Amazon Athena for Apache Spark

Amazon Athena for Apache Spark

Christmas has come early for us and we have the good folks at AWS to thank for it. What is it I hear you say? A new feature that I believe is going to change the way we use Athena going forward. Well, going to change the way I use it going forward that is for sure.

Athena now enables us “the data people” to easily set up an interactive, fully managed notebook with Apache Spark engine pre-loaded and ready to go plus some good old SQL sprinkled on top for good measure all in Athena. No infrastructure to configure or a messy Spark configuration set up needed.

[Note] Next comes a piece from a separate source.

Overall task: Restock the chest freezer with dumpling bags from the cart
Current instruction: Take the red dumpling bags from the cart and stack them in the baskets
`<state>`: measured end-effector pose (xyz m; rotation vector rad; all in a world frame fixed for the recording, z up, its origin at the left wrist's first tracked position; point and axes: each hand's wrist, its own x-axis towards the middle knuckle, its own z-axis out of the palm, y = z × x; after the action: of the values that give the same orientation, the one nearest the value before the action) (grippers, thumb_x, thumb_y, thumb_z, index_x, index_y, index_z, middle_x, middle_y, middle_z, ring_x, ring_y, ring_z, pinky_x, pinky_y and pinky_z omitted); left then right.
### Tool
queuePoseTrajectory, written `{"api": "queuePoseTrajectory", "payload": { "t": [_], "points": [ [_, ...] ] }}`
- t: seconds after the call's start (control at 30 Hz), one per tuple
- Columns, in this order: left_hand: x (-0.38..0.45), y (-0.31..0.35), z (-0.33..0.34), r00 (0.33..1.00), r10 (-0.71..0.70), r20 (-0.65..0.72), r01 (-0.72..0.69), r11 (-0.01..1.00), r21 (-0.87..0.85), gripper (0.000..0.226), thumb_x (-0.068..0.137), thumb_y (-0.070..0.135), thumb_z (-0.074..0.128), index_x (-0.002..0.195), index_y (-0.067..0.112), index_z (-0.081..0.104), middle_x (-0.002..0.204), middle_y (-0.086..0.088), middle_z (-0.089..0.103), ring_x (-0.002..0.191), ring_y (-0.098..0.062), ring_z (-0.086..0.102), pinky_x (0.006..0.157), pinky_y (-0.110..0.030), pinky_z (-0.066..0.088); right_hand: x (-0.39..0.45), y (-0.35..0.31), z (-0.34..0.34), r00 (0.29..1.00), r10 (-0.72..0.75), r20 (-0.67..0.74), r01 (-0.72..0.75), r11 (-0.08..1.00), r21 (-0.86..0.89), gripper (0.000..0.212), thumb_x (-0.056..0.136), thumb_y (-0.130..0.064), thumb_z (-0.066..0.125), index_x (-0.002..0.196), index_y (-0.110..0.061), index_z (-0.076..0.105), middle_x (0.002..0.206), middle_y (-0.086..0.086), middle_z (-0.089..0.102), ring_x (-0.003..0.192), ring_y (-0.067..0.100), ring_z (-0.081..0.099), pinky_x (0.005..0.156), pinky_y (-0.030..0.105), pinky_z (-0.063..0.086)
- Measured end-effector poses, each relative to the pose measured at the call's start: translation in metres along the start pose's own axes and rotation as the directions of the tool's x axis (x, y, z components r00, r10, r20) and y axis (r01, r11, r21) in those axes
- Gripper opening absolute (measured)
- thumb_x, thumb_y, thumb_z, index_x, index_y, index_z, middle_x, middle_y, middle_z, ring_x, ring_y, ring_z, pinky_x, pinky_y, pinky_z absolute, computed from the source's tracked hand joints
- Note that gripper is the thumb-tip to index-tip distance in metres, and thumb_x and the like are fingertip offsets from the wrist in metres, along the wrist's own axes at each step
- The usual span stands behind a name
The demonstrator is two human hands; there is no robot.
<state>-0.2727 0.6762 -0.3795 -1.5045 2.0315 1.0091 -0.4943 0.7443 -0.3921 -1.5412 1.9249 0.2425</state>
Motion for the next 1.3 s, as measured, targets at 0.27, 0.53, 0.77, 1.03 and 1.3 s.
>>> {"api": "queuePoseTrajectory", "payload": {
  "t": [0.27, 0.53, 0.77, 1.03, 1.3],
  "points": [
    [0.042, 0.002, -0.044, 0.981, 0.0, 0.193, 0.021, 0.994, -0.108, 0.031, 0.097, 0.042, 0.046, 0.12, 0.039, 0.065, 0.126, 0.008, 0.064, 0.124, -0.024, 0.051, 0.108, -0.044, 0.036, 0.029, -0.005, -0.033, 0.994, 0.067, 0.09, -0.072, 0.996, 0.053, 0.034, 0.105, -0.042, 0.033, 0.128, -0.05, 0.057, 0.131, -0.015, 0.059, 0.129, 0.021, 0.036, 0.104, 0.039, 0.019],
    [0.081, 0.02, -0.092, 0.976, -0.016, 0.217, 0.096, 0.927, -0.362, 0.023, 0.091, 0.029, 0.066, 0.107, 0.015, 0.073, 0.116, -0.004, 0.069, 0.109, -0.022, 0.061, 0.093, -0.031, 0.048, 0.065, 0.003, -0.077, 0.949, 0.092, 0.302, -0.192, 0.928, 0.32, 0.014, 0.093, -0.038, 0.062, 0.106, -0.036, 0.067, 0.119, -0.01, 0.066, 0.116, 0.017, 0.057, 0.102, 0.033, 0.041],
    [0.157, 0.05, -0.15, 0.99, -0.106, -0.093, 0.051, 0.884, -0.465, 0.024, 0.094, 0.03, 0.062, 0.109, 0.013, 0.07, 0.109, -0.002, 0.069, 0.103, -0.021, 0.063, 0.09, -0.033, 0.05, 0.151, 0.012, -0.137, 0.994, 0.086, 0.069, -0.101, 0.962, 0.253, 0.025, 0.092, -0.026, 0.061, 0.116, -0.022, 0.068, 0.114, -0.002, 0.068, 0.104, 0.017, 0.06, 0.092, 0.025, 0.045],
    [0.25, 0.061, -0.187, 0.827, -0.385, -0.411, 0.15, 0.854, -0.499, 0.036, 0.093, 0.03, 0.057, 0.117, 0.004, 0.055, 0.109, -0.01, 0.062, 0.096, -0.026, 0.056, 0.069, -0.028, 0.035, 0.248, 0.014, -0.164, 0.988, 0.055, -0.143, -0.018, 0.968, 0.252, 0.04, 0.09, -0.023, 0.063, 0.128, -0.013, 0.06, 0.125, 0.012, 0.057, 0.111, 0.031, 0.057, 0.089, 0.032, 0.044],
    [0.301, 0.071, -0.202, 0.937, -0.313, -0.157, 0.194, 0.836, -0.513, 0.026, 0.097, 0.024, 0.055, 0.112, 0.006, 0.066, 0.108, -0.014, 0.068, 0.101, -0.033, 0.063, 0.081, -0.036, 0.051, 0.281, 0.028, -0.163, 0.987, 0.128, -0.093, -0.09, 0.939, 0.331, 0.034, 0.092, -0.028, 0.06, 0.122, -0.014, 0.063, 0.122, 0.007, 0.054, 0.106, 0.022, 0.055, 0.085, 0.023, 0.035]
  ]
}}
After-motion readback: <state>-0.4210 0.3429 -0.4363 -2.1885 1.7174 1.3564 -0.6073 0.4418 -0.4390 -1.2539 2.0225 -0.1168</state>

I have always found it cumbersome and time-consuming to query S3 (data lake) through Athena. I personally find Athena is not very user-friendly (my years of using SQL Management Studio have spoiled me). However, now we can use Python and the built-in Spark functionality within a convenient notebook to make things easier.

Testing

Spinning up a notebook is relatively easy and this blog post by AWS walks you through it very well, but I’ll take you through my checklist of cool features.

First things first you’re going to have to set yourself up a work group in Athena.

To create a new notebook, go to the notebook explorer, select your nae work-group and follow the prompts to create a new notebook. It’s as easy as that!

I made a basic notebook that reads in a text file called “marvel-names.txt” from an S3 bucket and displays the data in a dataframe using a pre-defined schema. Although it’s a simple process, the potential for this method is significant and could be a game-changer for Athena workloads.

One of the benefits of this method is that it saves the notebook, which is not something that can be done with the AWS Glue interactive sessions notebooks. I have used those notebooks before and found them to be cumbersome and if the connection is lost, the notebook is lost and there is no way to retrieve it. This solution provides a way to access the notebook again if that happens.

Another advantage is that the notebook closes its session after 20 minutes, which is great for those of us who forget to shut things down.

One thing to keep in mind is that this is still early days for this feature and is not yet available in all regions. I see it’s available in North Virginia and Ireland.

Tim